-------- MATERIAL SHOWN

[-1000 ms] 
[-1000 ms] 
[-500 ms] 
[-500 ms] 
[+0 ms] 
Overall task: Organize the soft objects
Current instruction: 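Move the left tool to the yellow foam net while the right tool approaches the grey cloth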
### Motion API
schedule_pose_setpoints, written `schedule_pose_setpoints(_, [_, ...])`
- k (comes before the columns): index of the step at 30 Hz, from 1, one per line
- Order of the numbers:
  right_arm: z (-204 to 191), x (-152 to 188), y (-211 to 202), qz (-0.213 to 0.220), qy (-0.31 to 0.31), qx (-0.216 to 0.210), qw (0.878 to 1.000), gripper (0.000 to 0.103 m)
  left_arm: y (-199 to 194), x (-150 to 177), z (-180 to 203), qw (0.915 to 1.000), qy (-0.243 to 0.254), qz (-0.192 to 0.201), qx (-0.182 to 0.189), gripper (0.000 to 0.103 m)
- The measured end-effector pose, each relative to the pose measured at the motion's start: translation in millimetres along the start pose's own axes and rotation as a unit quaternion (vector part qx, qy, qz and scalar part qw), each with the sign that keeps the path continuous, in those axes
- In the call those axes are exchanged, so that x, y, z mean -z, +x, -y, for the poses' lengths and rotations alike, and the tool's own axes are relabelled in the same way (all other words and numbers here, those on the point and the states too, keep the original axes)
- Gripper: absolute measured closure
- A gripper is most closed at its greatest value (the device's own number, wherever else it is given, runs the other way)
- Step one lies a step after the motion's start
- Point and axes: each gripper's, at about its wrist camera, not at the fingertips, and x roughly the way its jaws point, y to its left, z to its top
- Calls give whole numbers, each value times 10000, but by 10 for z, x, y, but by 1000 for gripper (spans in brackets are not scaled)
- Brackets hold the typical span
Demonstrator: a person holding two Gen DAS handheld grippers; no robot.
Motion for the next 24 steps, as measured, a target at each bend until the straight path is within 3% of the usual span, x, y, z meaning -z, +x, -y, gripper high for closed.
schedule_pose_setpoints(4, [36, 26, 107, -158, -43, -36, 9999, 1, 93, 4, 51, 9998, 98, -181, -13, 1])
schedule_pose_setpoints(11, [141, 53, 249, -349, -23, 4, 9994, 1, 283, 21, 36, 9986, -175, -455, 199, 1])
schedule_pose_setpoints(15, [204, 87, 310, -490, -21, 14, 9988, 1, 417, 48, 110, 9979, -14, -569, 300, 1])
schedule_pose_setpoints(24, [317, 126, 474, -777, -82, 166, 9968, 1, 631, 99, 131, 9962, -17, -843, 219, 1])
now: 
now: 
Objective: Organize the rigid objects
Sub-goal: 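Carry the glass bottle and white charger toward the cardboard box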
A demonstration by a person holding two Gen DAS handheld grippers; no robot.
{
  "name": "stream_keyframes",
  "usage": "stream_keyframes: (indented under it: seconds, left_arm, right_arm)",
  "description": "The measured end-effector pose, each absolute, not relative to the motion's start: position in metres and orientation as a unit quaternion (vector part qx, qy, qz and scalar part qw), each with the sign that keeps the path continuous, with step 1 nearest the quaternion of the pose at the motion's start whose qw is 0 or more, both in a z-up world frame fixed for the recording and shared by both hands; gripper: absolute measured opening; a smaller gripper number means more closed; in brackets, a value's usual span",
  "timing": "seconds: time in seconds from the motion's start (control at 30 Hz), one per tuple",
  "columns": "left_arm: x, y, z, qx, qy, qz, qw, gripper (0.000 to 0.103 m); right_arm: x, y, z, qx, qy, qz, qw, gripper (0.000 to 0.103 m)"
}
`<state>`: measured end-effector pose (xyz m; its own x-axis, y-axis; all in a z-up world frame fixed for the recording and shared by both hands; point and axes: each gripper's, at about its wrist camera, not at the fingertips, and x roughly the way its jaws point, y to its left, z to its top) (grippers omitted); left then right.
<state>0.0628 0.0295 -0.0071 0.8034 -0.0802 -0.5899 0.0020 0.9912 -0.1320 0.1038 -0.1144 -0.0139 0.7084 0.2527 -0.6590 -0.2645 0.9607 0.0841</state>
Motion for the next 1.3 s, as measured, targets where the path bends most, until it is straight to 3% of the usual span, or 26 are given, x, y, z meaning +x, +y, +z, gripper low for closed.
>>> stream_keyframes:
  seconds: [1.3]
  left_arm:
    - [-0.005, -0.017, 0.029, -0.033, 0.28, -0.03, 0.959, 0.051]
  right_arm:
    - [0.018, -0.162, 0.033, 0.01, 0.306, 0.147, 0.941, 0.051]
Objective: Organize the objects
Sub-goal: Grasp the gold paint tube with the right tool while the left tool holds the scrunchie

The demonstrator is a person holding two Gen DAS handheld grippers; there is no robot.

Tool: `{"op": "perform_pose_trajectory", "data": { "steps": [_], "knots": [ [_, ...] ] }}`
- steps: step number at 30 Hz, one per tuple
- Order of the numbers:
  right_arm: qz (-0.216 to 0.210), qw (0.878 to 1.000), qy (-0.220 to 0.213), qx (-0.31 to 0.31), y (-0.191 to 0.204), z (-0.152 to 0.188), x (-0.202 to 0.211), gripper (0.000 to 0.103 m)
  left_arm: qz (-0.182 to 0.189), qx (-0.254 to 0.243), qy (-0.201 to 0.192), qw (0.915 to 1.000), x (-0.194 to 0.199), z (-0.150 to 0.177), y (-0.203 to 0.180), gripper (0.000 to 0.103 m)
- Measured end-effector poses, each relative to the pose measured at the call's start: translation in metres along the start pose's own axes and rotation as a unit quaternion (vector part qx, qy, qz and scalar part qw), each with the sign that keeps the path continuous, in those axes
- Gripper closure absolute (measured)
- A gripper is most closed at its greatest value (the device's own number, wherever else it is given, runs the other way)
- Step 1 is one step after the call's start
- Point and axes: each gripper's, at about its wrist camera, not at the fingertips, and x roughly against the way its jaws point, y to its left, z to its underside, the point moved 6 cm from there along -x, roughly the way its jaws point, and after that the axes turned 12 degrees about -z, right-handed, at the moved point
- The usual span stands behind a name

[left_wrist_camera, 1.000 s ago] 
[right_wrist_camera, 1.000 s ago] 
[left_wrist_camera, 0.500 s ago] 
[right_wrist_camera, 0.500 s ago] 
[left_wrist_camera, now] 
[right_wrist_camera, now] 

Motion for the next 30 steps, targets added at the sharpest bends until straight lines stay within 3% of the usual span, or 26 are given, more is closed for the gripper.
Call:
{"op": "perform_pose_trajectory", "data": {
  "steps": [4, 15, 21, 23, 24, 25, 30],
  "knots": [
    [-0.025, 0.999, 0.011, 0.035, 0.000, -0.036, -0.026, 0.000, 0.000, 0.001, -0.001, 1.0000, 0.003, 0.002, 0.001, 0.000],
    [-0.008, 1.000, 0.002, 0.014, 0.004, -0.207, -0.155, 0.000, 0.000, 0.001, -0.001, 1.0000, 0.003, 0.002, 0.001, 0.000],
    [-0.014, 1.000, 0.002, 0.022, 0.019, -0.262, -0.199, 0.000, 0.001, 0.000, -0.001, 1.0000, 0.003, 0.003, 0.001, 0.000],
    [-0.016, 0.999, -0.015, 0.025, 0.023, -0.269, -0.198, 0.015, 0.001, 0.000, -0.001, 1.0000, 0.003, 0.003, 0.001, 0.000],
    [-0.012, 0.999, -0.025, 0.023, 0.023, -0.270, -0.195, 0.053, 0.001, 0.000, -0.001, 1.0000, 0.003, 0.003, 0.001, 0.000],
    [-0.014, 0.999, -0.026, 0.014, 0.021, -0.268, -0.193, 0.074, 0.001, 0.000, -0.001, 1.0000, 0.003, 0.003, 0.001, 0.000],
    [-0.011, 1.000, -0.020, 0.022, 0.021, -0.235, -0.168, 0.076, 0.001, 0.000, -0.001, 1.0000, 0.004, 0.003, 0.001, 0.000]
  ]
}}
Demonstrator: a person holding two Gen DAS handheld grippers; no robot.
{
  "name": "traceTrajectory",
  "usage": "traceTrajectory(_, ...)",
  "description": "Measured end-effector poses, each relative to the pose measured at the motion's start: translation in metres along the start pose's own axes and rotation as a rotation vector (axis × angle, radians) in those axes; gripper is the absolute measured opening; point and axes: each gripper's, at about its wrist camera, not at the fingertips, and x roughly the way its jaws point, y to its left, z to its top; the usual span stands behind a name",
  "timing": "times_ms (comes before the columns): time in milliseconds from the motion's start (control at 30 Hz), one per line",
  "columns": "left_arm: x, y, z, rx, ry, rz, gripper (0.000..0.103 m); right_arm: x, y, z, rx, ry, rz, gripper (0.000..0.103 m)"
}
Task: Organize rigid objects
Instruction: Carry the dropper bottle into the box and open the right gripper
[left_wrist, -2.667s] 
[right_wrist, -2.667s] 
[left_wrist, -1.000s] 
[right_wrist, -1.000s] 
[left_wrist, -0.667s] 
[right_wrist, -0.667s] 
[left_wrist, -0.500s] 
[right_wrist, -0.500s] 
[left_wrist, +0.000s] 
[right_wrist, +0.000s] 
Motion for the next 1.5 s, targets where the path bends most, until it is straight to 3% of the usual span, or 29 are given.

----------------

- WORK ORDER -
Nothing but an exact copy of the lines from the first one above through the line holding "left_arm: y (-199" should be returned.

- EXERCISE SOLUTION -
[-1000 ms] 
[-1000 ms] 
[-500 ms] 
[-500 ms] 
[+0 ms] 
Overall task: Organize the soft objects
Current instruction: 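Move the left tool to the yellow foam net while the right tool approaches the grey cloth
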### Motion API
schedule_pose_setpoints, written `schedule_pose_setpoints(_, [_, ...])`
- k (comes before the columns): index of the step at 30 Hz, from 1, one per line
- Order of the numbers:
  right_arm: z (-204 to 191), x (-152 to 188), y (-211 to 202), qz (-0.213 to 0.220), qy (-0.31 to 0.31), qx (-0.216 to 0.210), qw (0.878 to 1.000), gripper (0.000 to 0.103 m)
  left_arm: y (-199 to 194), x (-150 to 177), z (-180 to 203), qw (0.915 to 1.000), qy (-0.243 to 0.254), qz (-0.192 to 0.201), qx (-0.182 to 0.189), gripper (0.000 to 0.103 m)

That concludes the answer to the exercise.